Regulation of prenatal and postnatal protein synthesis in mouse brain.

Regulation of protein synthesis during prenatal and postnatal brain development was examined using postmitochondrial supernatant (PMS) fractions and isolated ribosome-pH 5 enzyme systems from fetal, neonatal, and adult neural tissue. The rate of polyuridylic acid (poly-U)-dependent protein synthetic activity was inversely proportional to the endogenous rate of protein synthesis in either the PMS fractions or ribosomal preparations. A careful analysis of the kinetics of the poly-U-dependent polypeptide synthesis revealed that there was a lag in the time at which certain of the PMS preparations could begin to utilize the poly-U template as sole source of mRNA. The lag period was dependent upon the developmental age of the neural tissue used and the Mg2+ concentration of the protein synthesis reaction.

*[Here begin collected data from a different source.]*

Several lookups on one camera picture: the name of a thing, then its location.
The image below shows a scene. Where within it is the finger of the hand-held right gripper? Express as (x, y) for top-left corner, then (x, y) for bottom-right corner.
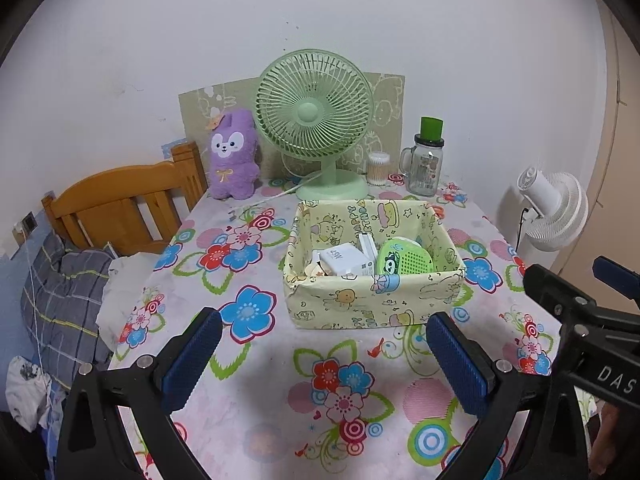
(592, 256), (640, 306)
(522, 263), (598, 326)

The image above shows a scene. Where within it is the floral tablecloth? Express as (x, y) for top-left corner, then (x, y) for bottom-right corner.
(107, 175), (601, 480)

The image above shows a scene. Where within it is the pale blue paper sheet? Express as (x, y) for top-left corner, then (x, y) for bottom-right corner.
(162, 137), (188, 161)

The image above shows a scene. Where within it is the beige door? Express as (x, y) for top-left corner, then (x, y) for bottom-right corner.
(550, 0), (640, 321)

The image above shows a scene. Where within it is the white fan cable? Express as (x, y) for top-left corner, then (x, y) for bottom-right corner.
(227, 170), (326, 211)

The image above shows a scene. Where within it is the white card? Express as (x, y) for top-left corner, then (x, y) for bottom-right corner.
(320, 245), (376, 278)

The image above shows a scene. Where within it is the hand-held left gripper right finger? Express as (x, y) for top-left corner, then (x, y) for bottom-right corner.
(425, 311), (593, 480)

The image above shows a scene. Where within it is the green printed cardboard sheet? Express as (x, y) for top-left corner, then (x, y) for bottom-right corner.
(179, 71), (406, 186)

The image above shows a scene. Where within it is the green desk fan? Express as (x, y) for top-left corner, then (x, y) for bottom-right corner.
(256, 49), (375, 202)

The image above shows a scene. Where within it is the white floor fan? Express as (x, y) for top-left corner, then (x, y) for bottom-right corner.
(516, 167), (590, 251)

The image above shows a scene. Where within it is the purple plush toy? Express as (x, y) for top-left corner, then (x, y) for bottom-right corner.
(206, 109), (262, 201)

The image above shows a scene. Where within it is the yellow printed fabric box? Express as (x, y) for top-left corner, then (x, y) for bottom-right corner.
(282, 199), (467, 330)

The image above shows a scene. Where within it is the cotton swab container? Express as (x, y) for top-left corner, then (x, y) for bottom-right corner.
(367, 151), (391, 187)

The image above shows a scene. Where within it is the black fan cable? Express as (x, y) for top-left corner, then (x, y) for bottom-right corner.
(515, 205), (531, 251)

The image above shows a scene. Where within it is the person's right hand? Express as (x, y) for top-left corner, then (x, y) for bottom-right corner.
(590, 402), (623, 476)

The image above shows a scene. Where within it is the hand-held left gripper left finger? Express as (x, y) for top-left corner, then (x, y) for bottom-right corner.
(56, 306), (223, 480)

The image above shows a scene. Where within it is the green perforated plastic gadget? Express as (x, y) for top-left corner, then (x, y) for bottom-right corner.
(375, 237), (433, 277)

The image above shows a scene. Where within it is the white patterned cloth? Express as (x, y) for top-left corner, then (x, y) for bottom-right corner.
(5, 355), (53, 433)

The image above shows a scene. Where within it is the grey plaid bedding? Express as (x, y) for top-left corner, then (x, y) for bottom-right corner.
(20, 232), (118, 391)

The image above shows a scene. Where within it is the glass jar with green lid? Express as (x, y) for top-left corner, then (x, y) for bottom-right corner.
(398, 116), (446, 197)

Since previous work reported that the observed developmental decrease in the rate of polypeptide synthesis utilizing a poly-U template could not be measured by several isolation techniques to determine if the purification procedure might have affected the ribosomes in some manner by removing a specific protein(s) involved in ribosome-cytosol interactions. At 6 mM-Mg2+ the rate of poly-U-dependent protein synthesis was inversely proportional to the rate of endogenous synthesis and depended upon the method used to isolate the ribosomes: microsomes congruent to Triton X-100-treated < DOC-treated < KCl-treated. However, there was no age-dependent effect with any of the ribosomal preparations. The data suggest that there is a developmental modulating effect of ribosomal activity in PMS preparations which is not found in association with the isolated ribosome-pH 5 enzyme protein synthesizing system.